But we'll never consult our phones for everything. Some things are so important we'll have to commit them to memory even if we reach the age of universal digital retrieval. Here are a few of the life categories where memory will always beat digital lookups:

  • The Frequency Factor: You access some details so often, memorization is required simply because the sheer quantity of lookups would make your life grind to a halt. Spelling, for example. Looking up every word—or directions to work each day or your school locker combination—would do a real number on your productivity.
     
  • The Cultural Factor: You can't function for long in society without some basic grounding in history and culture. Without knowing these references you won't have the context to comprehend current events—or even know what you're missing or what questions to ask. You won't understand advertisements, editorials or even news articles. And you won't get anybody's jokes. You'll be unemployable and undatable.
     
  • The Social Factor: You'll always have to know basic facts about your friends and family (and, of course, yourself). You should have instant access to your boss's name, your spouse's birthday and the names of your best friend's children. Fumbling to look them up electronically in a face-to-face situation would result in a lot of hurt feelings (and possibly unemployment).
     
  • The Security Factor: Clearly, our gadgets can go a long way toward eliminating the need to memorize passwords.
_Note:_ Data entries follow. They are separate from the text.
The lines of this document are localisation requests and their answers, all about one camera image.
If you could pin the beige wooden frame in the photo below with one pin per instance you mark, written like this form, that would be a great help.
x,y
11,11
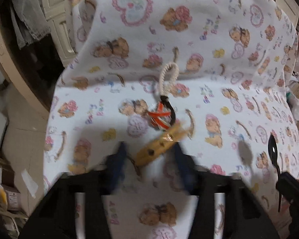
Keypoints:
x,y
12,62

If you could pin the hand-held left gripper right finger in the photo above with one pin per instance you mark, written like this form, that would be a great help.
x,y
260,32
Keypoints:
x,y
185,169

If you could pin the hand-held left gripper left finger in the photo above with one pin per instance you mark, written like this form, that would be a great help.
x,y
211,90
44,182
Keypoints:
x,y
117,163

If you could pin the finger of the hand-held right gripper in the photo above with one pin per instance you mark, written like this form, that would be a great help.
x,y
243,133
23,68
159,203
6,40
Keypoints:
x,y
290,185

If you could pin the black plastic spoon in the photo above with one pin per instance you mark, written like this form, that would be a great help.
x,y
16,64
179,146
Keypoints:
x,y
273,150

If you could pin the hanging grey jeans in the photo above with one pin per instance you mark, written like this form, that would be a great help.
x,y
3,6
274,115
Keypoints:
x,y
27,17

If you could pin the bear print blanket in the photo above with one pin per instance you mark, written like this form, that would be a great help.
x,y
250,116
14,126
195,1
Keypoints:
x,y
189,54

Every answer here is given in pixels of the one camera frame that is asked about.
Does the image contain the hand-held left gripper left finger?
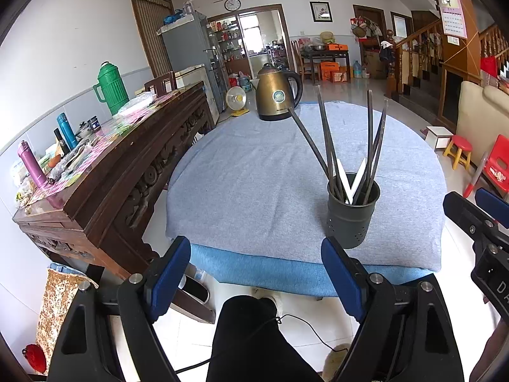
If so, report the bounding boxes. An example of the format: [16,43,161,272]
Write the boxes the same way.
[47,236,192,382]

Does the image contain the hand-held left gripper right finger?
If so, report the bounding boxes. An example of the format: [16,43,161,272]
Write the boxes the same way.
[320,237,466,382]

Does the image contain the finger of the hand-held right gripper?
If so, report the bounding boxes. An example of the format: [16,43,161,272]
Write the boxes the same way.
[443,192,502,255]
[476,188,509,231]

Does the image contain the dark green utensil holder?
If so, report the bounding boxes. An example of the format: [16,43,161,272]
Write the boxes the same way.
[327,172,381,249]

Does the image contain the white spoons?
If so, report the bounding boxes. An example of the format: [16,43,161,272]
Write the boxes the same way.
[336,158,354,204]

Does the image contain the person's right forearm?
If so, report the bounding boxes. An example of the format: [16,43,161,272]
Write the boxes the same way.
[471,318,509,382]

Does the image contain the red plastic child chair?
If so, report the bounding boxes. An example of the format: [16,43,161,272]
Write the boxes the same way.
[463,134,509,200]

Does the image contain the red stool with yellow legs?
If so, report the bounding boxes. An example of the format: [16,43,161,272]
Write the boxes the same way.
[443,135,474,170]

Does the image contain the white shoe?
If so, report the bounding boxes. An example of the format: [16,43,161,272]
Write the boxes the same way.
[254,288,285,315]

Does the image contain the small white stool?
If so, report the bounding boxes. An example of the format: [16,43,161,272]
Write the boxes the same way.
[425,126,455,150]

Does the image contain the blue table cloth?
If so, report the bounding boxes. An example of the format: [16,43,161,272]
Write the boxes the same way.
[189,244,436,298]

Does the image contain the beige sofa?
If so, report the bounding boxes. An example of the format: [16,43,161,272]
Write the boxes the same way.
[455,81,509,168]

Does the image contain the beige fuzzy slipper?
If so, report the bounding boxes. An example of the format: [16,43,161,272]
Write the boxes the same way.
[321,343,351,382]

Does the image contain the person's left leg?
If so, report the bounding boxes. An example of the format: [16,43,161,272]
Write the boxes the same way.
[206,296,324,382]

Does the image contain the gold patterned bag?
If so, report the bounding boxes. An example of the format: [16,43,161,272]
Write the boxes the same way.
[36,265,98,363]

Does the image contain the carved dark wooden sideboard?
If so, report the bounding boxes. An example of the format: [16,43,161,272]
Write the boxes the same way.
[12,81,217,325]

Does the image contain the grey table cloth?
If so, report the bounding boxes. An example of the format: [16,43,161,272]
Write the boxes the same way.
[165,101,448,271]

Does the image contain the red round object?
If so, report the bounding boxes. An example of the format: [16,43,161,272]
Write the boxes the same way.
[22,344,46,375]

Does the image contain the wooden stair railing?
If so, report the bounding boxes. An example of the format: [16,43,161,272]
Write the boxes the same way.
[387,20,509,100]

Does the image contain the black bottle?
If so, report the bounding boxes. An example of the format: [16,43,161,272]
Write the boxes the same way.
[53,128,70,156]

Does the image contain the white plastic bag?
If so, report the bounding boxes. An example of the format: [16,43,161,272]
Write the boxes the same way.
[115,91,154,118]

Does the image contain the teal thermos bottle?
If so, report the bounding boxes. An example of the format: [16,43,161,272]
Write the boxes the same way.
[56,112,79,151]

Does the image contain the pink thermos bottle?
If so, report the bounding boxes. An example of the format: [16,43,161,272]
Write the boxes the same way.
[17,140,48,187]

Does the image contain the white chest freezer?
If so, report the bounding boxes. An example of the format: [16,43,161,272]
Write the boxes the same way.
[175,64,221,126]

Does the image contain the golden electric kettle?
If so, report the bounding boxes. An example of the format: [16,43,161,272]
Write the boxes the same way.
[254,64,303,122]

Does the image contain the round electric heater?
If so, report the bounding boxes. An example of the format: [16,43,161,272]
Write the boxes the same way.
[225,86,249,117]

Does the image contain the dark wooden chair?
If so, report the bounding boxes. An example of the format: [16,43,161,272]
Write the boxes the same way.
[144,72,178,98]

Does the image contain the green thermos jug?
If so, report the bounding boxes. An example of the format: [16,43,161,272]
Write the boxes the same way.
[93,61,130,116]

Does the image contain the dark wooden dining table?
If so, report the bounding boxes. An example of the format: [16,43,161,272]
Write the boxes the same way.
[296,48,351,84]

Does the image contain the grey refrigerator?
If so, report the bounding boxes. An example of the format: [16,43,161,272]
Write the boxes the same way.
[157,11,231,114]

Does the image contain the glass display cabinet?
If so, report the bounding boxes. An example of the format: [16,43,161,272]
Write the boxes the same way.
[209,18,243,74]

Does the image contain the brown door with curtain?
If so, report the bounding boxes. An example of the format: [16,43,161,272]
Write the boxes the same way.
[128,0,176,82]

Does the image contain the pink wall calendar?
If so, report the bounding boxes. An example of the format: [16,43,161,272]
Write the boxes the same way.
[433,0,468,39]

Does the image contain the framed wall picture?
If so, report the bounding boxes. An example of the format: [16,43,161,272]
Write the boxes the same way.
[310,1,332,22]

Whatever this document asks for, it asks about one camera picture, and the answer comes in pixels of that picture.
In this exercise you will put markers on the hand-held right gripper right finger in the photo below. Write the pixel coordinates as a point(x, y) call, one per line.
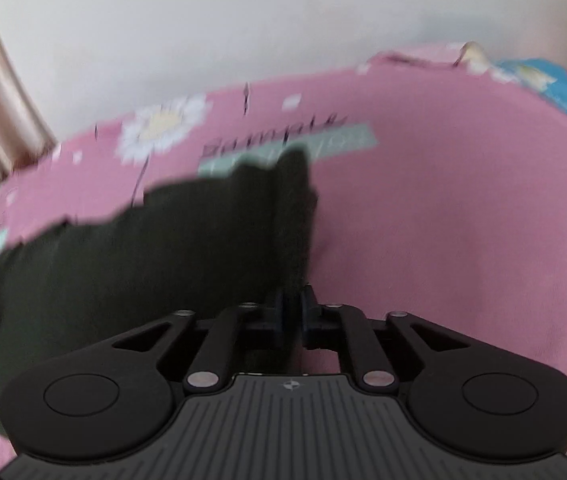
point(308, 317)

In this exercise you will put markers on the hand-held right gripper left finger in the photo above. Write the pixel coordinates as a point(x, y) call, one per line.
point(281, 317)

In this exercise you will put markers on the blue printed cloth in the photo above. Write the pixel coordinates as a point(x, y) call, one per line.
point(558, 92)

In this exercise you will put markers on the dark green sweater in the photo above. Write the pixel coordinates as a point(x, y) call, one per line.
point(138, 260)

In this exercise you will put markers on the pink floral bedsheet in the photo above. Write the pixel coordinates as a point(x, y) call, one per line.
point(438, 210)

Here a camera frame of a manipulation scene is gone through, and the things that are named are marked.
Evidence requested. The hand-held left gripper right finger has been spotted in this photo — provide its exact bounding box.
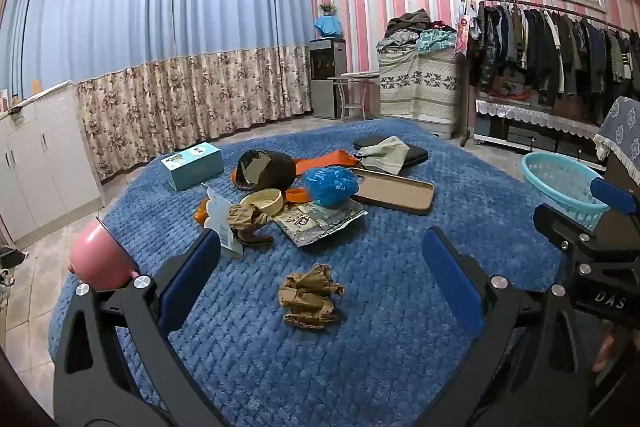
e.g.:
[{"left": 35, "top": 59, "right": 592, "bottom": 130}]
[{"left": 405, "top": 227, "right": 596, "bottom": 427}]

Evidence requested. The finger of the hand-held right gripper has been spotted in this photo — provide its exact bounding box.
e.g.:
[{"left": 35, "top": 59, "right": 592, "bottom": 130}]
[
  {"left": 532, "top": 204, "right": 608, "bottom": 258},
  {"left": 589, "top": 176, "right": 640, "bottom": 219}
]

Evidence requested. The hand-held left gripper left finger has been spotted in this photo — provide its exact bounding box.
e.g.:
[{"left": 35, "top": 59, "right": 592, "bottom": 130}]
[{"left": 52, "top": 229, "right": 231, "bottom": 427}]

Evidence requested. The light blue laundry basket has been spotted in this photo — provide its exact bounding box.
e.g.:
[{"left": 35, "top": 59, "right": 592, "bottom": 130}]
[{"left": 521, "top": 152, "right": 611, "bottom": 230}]

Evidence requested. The blue plastic bag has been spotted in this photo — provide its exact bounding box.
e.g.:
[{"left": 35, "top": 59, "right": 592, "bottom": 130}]
[{"left": 301, "top": 166, "right": 361, "bottom": 208}]

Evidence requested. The person's right hand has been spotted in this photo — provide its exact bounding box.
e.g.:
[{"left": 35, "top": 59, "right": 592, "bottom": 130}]
[{"left": 593, "top": 329, "right": 618, "bottom": 374}]

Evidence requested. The white paper card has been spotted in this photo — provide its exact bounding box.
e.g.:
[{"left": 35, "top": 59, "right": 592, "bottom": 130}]
[{"left": 202, "top": 184, "right": 246, "bottom": 258}]

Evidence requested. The blue floral furniture cloth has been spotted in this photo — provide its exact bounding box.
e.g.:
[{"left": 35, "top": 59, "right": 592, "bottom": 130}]
[{"left": 594, "top": 96, "right": 640, "bottom": 185}]

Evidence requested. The pink bowl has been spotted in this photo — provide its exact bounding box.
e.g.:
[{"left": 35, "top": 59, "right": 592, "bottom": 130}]
[{"left": 67, "top": 217, "right": 141, "bottom": 290}]

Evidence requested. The beige paper bowl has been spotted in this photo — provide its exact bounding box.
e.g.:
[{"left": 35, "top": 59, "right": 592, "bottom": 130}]
[{"left": 240, "top": 188, "right": 285, "bottom": 220}]

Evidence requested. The teal cardboard box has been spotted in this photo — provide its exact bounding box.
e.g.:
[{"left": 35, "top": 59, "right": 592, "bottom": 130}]
[{"left": 161, "top": 142, "right": 225, "bottom": 192}]

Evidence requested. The blue fluffy blanket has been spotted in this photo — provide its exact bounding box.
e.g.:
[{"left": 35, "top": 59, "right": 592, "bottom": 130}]
[{"left": 47, "top": 117, "right": 576, "bottom": 427}]

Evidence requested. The low cabinet with lace cloth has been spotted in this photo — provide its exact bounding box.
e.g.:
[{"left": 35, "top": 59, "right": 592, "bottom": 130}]
[{"left": 472, "top": 97, "right": 608, "bottom": 158}]

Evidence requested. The black flat case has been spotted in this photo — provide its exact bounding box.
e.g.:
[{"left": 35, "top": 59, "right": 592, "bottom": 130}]
[{"left": 352, "top": 134, "right": 430, "bottom": 168}]

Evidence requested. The dark crumpled bag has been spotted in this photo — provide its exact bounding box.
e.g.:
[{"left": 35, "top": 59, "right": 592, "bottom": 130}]
[{"left": 236, "top": 149, "right": 297, "bottom": 192}]

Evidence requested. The silver foil packet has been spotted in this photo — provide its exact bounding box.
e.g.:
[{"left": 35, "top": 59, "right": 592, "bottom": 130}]
[{"left": 272, "top": 199, "right": 368, "bottom": 248}]

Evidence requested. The grey-green cloth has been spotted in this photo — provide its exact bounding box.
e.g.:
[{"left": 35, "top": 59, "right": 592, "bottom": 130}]
[{"left": 357, "top": 136, "right": 411, "bottom": 175}]

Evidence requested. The row of hanging clothes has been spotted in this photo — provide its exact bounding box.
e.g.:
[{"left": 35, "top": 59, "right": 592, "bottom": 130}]
[{"left": 467, "top": 2, "right": 640, "bottom": 122}]

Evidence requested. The white cabinet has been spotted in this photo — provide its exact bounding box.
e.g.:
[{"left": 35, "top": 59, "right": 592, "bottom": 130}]
[{"left": 0, "top": 79, "right": 106, "bottom": 243}]

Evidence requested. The patterned cloth covered cabinet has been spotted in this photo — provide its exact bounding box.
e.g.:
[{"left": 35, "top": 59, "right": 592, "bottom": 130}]
[{"left": 377, "top": 42, "right": 461, "bottom": 140}]

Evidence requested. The metal clothes rack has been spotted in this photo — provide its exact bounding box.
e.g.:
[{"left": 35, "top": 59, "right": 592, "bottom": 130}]
[{"left": 460, "top": 0, "right": 640, "bottom": 148}]

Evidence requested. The pink hanging packet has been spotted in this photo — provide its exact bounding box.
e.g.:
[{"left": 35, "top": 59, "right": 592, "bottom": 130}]
[{"left": 455, "top": 4, "right": 476, "bottom": 58}]

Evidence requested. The small folding table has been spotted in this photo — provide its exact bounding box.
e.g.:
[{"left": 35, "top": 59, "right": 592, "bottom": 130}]
[{"left": 327, "top": 72, "right": 381, "bottom": 120}]

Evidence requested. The grey water dispenser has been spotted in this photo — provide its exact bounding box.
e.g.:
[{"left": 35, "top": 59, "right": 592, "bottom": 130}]
[{"left": 307, "top": 38, "right": 347, "bottom": 120}]

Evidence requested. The pile of clothes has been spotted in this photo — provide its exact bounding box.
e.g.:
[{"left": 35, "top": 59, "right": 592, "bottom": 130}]
[{"left": 377, "top": 9, "right": 458, "bottom": 52}]

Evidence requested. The blue floral curtain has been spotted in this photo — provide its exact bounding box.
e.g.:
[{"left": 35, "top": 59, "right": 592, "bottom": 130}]
[{"left": 0, "top": 0, "right": 313, "bottom": 180}]

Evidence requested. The blue covered water bottle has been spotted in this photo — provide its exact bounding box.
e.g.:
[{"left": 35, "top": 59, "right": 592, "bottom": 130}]
[{"left": 314, "top": 16, "right": 345, "bottom": 40}]

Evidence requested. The orange strap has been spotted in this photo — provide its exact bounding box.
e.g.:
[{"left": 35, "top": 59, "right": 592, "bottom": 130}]
[{"left": 231, "top": 150, "right": 360, "bottom": 204}]

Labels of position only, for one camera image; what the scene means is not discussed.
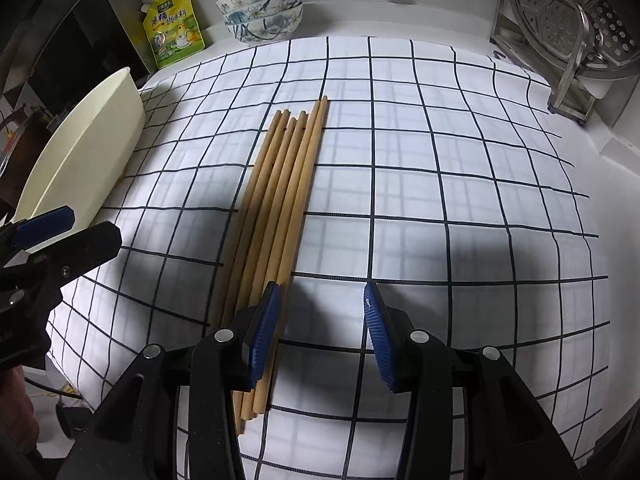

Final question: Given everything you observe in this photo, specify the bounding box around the row of wooden chopsticks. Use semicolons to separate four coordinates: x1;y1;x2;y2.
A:
210;96;330;436

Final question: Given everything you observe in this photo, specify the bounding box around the person's left forearm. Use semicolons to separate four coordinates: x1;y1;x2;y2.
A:
0;362;40;456

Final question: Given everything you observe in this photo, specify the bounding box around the yellow-green seasoning pouch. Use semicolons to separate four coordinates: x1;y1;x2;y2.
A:
140;0;207;71

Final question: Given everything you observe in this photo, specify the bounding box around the metal dish rack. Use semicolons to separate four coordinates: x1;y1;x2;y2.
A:
489;0;598;123

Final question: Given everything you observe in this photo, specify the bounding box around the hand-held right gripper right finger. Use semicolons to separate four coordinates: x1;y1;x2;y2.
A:
363;280;583;480

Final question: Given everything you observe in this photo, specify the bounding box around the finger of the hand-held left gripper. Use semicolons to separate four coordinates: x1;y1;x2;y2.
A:
0;206;76;267
30;221;122;286

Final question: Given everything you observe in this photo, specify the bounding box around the black range hood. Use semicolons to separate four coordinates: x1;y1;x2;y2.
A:
0;0;158;126

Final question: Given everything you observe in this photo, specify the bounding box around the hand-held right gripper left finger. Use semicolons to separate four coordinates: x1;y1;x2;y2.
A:
55;281;282;480

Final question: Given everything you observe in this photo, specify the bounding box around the white black-checked cloth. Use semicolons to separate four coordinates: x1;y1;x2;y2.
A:
46;35;612;473

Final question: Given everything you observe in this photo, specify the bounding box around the white round basin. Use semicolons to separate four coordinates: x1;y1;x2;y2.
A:
11;66;146;253

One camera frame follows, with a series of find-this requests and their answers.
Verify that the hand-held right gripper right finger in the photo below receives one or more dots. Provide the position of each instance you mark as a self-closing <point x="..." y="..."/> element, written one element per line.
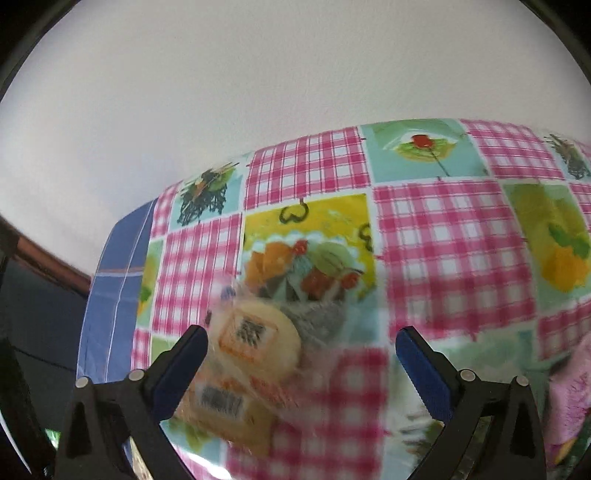
<point x="427" y="378"/>

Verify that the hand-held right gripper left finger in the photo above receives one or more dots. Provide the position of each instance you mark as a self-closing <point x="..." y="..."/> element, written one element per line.
<point x="173" y="383"/>

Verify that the blue bed sheet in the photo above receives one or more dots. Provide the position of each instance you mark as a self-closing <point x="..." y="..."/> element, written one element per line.
<point x="120" y="258"/>

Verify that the purple snack packet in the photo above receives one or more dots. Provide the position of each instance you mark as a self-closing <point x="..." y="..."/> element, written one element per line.
<point x="570" y="397"/>

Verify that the clear round pastry packet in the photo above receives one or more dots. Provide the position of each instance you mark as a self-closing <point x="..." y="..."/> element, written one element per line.
<point x="256" y="334"/>

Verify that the brown wooden frame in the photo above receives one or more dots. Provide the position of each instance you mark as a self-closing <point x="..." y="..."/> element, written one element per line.
<point x="46" y="258"/>

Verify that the pink checked printed tablecloth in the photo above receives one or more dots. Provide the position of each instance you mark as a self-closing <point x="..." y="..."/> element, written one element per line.
<point x="438" y="240"/>

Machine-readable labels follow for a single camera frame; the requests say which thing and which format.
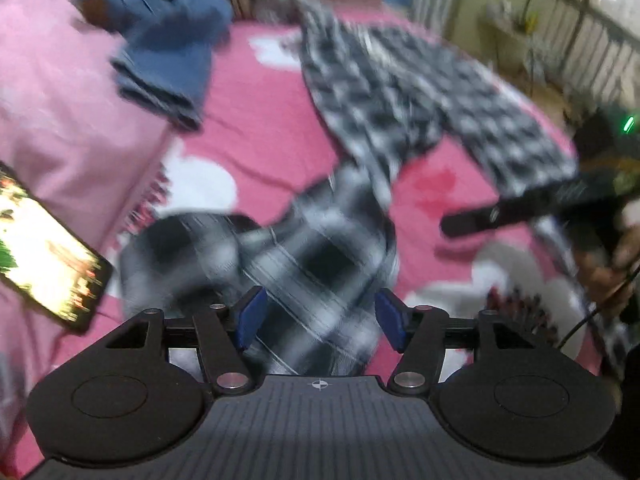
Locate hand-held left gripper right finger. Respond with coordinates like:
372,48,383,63
374,287,540,395

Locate metal window railing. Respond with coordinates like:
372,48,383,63
540,0,640,106

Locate black smartphone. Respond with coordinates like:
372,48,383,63
0,160,113,333

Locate black cable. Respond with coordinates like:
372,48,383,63
555,270,640,351

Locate person's right hand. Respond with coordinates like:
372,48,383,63
575,210,640,318

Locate black white plaid pants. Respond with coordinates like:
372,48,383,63
120,0,631,376

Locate pink floral duvet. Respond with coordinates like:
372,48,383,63
0,0,176,281

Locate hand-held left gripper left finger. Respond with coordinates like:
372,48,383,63
102,286,268,395

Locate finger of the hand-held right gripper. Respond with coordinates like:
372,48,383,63
442,195,543,238

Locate folding table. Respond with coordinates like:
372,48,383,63
480,5,551,71

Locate blue jeans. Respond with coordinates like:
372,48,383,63
70,0,233,133

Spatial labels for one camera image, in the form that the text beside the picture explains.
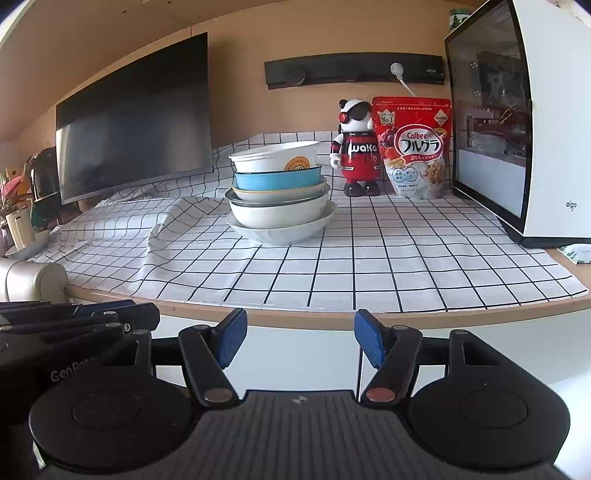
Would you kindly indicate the white checkered tablecloth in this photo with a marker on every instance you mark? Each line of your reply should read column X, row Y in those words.
column 369, row 258

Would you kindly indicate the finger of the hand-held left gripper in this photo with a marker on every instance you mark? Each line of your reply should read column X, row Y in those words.
column 60, row 332
column 106, row 308

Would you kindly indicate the potted plant in white pot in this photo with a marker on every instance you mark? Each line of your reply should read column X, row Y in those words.
column 18, row 226

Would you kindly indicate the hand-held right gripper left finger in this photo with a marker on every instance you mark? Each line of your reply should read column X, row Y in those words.
column 231, row 339

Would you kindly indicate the white bowl with yellow rim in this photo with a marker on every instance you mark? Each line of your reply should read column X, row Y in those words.
column 277, row 195

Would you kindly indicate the green can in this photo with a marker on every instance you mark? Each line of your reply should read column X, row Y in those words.
column 457, row 19

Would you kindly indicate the green flat packet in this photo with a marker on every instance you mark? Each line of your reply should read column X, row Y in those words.
column 579, row 253

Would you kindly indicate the stainless steel bowl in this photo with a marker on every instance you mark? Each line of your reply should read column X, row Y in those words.
column 233, row 198

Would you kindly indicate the white drawer front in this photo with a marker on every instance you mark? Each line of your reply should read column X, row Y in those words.
column 295, row 355
column 531, row 350

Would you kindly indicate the plain white bowl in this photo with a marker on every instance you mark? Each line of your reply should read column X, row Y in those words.
column 277, row 214

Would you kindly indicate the white computer case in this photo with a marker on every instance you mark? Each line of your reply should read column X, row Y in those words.
column 554, row 115

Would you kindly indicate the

Programs like Dashlane and LastPass autofill our login information on the Web sites we visit, and even fill in our credit card information when we buy something online. But you still have to unlock those programs each day by entering a master password—one you'll have to memorize. That's true of physical security, too: you can automate parts of it, but at the end of the line, there's a physical key or card or fob. You have to know where to find it and how to use it.
     
  • The Productivity Factor: Even if your daily work requires something you could easily look up, like molecular weights, stock symbols or commonly prescribed drugs, your work would bog down to a halt if you had to interrupt your flow every few minutes for a lookup. You need fluency in your own career facts to operate effectively.
     
  • The Lookup Factor: Our gadgets may always be able to call up information on demand—but only if you know how and where to look for it. You still have to know how to use the tools of modern up-lookings: like Rotten Tomatoes, Wikipedia, Dictionary.com or—What's the other one? Oh, yeah—Google.